**WORK REQUIRED:** Find the line with "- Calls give" in the entries below, then reproduce it and every line after it down to and including the line with "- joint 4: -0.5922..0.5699", exactly.
☆ ☆ ☆ ☆ ☆
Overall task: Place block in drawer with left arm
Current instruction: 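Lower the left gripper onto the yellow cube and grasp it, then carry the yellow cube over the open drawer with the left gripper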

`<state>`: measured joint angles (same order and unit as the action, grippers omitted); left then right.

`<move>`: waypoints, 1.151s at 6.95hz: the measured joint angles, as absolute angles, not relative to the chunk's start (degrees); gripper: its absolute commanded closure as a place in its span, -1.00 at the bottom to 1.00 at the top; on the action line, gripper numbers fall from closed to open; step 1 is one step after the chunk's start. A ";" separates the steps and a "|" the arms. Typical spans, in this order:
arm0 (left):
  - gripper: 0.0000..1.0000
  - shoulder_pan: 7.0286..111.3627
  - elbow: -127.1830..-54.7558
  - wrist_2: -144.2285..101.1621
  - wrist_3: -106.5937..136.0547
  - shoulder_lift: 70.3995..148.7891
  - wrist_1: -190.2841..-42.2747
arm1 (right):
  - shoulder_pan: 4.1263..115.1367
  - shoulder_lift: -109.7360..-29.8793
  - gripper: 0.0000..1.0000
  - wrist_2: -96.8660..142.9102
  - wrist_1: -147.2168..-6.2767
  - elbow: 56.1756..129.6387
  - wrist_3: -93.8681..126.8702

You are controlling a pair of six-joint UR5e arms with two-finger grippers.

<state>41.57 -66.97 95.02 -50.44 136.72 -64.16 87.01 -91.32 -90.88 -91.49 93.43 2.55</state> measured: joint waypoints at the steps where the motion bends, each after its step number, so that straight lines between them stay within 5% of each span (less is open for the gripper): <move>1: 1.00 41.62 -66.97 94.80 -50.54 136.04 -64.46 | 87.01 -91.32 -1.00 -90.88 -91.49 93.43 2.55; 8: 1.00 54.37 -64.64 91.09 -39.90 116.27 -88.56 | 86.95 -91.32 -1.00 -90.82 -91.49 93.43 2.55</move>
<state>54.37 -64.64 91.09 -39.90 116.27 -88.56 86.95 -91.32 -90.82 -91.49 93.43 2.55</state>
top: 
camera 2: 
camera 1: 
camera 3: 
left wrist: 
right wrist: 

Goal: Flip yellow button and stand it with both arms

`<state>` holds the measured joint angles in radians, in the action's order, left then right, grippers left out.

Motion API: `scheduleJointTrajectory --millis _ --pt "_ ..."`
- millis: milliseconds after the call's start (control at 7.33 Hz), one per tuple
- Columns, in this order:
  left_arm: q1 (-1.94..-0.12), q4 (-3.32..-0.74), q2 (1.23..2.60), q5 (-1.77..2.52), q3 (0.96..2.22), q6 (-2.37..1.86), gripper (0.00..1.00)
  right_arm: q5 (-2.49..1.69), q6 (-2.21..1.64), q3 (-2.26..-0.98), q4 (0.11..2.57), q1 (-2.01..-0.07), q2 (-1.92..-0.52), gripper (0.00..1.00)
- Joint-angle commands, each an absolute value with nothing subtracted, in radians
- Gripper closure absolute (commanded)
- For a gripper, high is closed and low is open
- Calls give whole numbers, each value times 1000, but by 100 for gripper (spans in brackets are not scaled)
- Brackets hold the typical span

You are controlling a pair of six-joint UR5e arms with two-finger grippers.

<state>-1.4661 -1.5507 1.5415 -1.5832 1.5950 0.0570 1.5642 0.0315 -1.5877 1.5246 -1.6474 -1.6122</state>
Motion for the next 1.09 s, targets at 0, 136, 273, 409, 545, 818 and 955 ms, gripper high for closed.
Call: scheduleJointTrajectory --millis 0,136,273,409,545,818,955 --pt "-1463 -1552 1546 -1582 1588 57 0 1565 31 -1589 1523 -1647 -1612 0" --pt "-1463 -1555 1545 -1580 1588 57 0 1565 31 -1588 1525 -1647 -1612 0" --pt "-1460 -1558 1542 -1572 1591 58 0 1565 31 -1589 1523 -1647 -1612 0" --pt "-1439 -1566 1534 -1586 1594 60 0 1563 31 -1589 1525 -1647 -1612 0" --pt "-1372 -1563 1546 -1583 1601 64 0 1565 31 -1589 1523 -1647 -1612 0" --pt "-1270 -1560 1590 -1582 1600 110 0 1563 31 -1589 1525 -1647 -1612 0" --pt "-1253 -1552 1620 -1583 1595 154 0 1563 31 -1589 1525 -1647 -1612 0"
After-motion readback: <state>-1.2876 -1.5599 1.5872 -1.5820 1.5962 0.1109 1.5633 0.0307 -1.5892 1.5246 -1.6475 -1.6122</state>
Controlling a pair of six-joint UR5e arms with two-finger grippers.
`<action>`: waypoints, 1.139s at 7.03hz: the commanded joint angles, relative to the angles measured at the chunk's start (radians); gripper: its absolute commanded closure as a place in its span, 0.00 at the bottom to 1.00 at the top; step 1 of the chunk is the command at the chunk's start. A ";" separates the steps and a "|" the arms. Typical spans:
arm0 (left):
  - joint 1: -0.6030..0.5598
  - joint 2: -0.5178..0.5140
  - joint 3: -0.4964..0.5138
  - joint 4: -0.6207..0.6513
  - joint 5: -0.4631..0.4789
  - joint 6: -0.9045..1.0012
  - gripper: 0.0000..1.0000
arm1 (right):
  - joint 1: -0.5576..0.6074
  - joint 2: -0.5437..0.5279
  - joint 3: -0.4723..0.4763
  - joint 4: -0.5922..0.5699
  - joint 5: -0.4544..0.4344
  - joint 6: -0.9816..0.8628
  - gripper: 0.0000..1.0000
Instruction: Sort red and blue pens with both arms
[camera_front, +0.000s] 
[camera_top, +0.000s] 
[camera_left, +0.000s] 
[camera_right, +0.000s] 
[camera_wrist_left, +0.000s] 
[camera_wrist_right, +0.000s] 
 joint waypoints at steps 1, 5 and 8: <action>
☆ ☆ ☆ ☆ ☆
**FINISHED EXERCISE:**
- Calls give whole numbers, each value times 1000, but by 100 for gripper (spans in brackets are not scaled)
- Brackets hold the typical span

You are controlling a pair of six-joint UR5e arms with two-finger grippers.

<state>-1.4661 -1.5507 1.5415 -1.5832 1.5950 0.0570 1.5642 0.0315 -1.5877 1.5246 -1.6474 -1.6122</state>
Motion for the next 1.09 s, targets at 0, 136, 273, 409, 545, 818 and 955 ms, gripper high for closed.
Call: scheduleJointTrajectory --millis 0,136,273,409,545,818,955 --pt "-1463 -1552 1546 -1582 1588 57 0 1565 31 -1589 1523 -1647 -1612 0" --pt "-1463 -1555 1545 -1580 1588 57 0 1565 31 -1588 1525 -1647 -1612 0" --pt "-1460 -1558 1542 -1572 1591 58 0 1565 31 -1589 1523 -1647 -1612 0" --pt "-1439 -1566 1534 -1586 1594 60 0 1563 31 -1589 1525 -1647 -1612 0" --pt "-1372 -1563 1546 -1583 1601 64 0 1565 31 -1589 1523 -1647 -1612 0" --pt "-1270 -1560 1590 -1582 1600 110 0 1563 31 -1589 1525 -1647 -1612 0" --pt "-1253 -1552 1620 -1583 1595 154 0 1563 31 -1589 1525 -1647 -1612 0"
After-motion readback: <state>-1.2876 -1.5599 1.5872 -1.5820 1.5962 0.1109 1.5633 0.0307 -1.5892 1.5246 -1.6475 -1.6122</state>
Controlling a pair of six-joint UR5e arms with two-finger grippers.
`<action>`: waypoints, 1.139s at 7.03hz: the commanded joint angles, relative to the angles measured at the chunk's start (radians); gripper: its absolute commanded closure as a place in its span, 0.00 at the bottom to 1.00 at the top; step 1 of the chunk is the command at the chunk's start. A ";" separates the steps and a "|" the arms. Typical spans:
arm0 (left):
  - joint 1: -0.6030..0.5598
  - joint 2: -0.5178..0.5140
  - joint 3: -0.4964..0.5138
  - joint 4: -0.6207..0.6513
  - joint 5: -0.4631..0.4789
  - joint 6: -0.9045..1.0012
  - gripper: 0.0000..1.0000
arm1 (right):
  - joint 1: -0.5576..0.6074
  - joint 2: -0.5437..0.5279
  - joint 3: -0.4723..0.4763
  - joint 4: -0.5922..0.5699

No more output is expected for this exercise.